On July 12th, 2024 (12/7 the reverse of when I finished my first draft on 7/12) I finally finished editing my manuscript. I was stunned. I couldn’t believe it. I was elated and in disbelief simultaneously. I have dedicated so much of my identity into this ONE story that it was weird that it no longer existed in it’s original form. Immediately I wanted to call and tell my husband. Then… it all set in. Instead I told my BF and then my brother-husband. They were proud of me, but it didn’t fill the void I craved. So, I shared it on all my socials to lackluster response. My own high expectations ruining it of course.

To “celebrate” my achievement, I decided to leave work early and pick up my pre-orders from the Star Wars Unlimited TCG. On my way… I hit my husbands speed-dial on my car and called him. His familiar voice answered and I immediately cried. The line beeped and I barely got out “Hey punkin, I finished editing my book.” I was a mess the entire way to the store. Thank Taylor that it’s so hot, at least that gave some excuse to why my face was wet and red.

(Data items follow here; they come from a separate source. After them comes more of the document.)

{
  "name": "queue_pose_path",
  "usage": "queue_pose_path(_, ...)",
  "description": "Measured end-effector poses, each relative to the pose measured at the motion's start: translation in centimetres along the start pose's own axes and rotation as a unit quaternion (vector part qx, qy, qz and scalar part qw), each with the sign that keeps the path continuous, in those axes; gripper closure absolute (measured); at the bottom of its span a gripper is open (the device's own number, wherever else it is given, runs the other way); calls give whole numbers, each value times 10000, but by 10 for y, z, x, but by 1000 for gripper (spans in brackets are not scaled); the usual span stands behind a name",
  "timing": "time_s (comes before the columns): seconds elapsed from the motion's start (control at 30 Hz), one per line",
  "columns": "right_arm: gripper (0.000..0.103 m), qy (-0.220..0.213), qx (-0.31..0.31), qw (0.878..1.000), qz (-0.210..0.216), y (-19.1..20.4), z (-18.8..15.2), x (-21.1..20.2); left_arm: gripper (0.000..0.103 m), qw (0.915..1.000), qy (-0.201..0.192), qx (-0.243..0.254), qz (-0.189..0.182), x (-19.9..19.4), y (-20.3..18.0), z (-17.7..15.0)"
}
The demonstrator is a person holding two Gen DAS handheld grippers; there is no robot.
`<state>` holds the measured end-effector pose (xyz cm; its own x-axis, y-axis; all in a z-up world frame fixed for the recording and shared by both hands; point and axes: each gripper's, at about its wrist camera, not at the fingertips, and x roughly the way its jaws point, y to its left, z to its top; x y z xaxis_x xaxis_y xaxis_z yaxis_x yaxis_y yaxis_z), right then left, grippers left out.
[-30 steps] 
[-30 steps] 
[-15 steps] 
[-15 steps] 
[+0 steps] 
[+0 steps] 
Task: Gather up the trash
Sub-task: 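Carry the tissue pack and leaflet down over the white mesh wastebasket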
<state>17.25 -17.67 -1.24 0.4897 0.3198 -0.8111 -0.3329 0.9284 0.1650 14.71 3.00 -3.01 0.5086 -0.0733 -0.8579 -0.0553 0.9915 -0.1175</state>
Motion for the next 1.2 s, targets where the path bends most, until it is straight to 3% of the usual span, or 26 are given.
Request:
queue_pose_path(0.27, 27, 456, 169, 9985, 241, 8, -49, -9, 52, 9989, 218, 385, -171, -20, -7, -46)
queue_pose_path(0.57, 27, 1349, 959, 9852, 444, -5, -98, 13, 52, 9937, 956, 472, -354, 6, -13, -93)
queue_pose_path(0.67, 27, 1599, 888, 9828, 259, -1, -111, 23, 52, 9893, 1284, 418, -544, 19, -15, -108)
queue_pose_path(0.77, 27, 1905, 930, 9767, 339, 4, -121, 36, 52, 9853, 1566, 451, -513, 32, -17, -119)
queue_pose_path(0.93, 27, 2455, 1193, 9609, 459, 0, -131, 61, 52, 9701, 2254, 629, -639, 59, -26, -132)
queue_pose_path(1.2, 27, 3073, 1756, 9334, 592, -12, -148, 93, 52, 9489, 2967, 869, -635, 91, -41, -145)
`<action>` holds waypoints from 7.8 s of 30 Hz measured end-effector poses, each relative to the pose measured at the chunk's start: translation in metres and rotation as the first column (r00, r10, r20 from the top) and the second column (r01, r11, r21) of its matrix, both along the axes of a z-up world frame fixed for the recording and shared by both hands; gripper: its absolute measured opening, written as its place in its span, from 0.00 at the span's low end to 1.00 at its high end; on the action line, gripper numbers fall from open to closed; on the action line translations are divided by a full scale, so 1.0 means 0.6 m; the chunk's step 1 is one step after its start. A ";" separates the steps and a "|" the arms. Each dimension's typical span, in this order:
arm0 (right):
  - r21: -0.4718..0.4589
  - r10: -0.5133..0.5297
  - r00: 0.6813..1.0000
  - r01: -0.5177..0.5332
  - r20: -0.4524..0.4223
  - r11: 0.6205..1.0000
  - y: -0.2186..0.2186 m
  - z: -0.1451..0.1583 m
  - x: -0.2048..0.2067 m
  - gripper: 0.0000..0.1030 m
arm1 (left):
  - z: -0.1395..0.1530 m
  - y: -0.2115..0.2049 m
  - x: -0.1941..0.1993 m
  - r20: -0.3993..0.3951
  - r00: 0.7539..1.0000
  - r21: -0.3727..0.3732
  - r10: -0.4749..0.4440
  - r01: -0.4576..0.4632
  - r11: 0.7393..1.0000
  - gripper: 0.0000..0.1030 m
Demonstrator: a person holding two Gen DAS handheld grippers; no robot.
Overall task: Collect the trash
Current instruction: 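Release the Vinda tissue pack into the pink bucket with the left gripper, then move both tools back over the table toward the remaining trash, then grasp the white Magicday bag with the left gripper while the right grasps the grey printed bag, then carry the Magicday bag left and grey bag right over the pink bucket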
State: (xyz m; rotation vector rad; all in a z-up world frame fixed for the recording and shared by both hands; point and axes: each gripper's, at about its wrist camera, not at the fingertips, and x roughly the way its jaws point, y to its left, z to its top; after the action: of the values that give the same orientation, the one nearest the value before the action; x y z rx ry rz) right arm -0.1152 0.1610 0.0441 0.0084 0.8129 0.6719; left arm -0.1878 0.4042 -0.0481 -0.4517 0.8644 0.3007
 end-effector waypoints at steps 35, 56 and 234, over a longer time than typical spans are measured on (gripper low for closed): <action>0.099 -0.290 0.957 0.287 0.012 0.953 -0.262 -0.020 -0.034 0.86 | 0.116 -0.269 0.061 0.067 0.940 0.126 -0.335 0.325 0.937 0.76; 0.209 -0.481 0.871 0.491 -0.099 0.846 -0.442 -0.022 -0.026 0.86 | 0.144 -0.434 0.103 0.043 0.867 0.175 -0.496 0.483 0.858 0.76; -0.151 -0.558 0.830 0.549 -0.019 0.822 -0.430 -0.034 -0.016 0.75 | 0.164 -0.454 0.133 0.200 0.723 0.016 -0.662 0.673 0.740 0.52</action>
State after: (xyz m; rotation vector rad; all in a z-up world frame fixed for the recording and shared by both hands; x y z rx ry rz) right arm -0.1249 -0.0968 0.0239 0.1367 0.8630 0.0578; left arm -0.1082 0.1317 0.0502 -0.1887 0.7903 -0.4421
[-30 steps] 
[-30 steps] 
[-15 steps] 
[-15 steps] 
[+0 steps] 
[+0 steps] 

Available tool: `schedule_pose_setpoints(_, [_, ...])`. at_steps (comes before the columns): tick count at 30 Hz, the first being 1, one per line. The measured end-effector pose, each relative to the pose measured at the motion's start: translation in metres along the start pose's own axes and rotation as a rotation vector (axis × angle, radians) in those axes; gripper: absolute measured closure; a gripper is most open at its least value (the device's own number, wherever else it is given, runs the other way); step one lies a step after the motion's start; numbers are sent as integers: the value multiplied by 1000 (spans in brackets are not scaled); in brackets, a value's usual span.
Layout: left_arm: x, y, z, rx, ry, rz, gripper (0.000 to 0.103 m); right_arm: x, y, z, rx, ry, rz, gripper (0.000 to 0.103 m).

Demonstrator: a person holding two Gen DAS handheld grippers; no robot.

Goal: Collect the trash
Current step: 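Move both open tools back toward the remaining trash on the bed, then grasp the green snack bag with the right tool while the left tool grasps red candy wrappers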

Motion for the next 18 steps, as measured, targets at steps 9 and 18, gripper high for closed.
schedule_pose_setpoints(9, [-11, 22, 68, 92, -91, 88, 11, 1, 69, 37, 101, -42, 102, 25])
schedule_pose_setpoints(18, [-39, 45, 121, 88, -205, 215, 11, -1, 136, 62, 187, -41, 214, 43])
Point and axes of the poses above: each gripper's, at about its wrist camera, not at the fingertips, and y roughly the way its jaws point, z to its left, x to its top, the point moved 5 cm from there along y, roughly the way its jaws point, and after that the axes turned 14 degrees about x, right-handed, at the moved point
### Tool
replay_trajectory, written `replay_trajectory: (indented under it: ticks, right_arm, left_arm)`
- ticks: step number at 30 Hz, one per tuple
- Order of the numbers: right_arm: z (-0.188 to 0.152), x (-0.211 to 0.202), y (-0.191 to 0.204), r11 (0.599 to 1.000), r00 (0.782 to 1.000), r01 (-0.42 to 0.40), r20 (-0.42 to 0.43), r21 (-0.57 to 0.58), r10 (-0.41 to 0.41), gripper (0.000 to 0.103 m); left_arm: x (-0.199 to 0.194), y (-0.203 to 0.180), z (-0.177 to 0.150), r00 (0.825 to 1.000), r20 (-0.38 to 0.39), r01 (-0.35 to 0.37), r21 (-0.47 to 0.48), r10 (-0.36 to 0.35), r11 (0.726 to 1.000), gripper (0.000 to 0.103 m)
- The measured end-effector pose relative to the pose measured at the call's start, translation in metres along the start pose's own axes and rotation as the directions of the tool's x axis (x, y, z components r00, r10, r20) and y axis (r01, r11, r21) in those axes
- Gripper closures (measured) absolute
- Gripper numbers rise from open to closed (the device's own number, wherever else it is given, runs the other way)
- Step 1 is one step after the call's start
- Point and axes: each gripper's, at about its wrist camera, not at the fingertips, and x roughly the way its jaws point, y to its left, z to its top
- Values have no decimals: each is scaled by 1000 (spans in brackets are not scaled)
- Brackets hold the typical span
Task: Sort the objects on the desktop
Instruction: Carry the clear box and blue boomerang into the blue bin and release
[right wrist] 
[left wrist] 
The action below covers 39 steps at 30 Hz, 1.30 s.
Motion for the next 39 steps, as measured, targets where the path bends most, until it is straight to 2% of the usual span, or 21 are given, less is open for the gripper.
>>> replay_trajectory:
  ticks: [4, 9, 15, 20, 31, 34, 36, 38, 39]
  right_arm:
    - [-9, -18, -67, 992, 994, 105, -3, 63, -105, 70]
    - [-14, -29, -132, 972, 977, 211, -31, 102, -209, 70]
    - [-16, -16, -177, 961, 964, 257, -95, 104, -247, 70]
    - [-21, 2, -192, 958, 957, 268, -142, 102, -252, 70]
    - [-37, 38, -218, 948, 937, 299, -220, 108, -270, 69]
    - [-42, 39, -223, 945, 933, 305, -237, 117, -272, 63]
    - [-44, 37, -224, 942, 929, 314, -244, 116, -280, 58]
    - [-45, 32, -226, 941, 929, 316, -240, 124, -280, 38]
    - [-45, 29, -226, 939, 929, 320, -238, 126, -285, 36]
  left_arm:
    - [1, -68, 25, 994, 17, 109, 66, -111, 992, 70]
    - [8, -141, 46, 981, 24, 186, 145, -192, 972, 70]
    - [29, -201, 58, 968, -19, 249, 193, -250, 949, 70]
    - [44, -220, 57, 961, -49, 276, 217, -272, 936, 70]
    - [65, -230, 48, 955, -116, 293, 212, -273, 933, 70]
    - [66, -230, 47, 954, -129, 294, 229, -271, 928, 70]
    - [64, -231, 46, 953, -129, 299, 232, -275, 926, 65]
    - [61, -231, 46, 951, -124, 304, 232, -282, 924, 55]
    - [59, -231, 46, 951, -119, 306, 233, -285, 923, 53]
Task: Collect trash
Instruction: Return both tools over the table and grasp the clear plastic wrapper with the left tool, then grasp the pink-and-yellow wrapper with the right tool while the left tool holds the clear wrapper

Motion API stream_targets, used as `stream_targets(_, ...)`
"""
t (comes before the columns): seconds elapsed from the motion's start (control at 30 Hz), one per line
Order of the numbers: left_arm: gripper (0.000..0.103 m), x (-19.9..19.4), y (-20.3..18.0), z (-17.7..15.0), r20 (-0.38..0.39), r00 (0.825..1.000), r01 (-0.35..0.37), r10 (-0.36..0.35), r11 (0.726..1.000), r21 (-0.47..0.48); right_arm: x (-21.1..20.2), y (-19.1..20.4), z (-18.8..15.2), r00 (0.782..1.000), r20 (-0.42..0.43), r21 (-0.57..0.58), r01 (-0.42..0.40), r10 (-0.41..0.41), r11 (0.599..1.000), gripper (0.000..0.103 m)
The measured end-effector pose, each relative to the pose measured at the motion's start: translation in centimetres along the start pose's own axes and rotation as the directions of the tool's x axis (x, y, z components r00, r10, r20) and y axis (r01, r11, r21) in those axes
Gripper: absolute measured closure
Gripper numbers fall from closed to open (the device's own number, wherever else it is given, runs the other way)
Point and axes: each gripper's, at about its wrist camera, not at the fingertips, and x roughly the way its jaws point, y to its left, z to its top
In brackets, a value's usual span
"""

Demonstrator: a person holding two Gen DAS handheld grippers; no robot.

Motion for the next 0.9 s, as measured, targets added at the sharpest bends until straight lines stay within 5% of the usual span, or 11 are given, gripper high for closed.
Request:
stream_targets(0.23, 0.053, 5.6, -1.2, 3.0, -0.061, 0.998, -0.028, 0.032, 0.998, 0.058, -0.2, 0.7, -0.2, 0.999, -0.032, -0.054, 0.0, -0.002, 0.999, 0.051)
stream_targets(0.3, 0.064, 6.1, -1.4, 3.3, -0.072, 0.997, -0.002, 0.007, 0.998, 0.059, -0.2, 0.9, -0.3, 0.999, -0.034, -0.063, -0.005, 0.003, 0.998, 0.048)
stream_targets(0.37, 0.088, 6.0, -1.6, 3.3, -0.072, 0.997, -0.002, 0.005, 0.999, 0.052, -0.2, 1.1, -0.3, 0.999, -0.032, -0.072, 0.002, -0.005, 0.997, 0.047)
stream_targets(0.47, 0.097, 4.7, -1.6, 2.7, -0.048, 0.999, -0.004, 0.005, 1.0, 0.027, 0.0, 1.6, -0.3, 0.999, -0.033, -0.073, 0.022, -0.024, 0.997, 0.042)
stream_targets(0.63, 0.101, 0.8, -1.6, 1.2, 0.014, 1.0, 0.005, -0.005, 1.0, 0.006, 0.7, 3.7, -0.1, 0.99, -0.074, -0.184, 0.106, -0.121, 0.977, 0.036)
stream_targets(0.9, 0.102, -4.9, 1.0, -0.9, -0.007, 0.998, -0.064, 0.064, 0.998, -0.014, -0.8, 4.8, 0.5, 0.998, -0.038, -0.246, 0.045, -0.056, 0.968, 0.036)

Now, I am left with the next step: writing a query letter. It’s terrifying and exhilarating all at once.

At family dinner on Sunday, I told my in-laws and they asked what was next. I told them the auto response (as shown above) and then told them my dream scenario. I said, that if I did magically get it published I would want, more than anything, a blurb on it with my husbands quote. “It’s really good, dear.”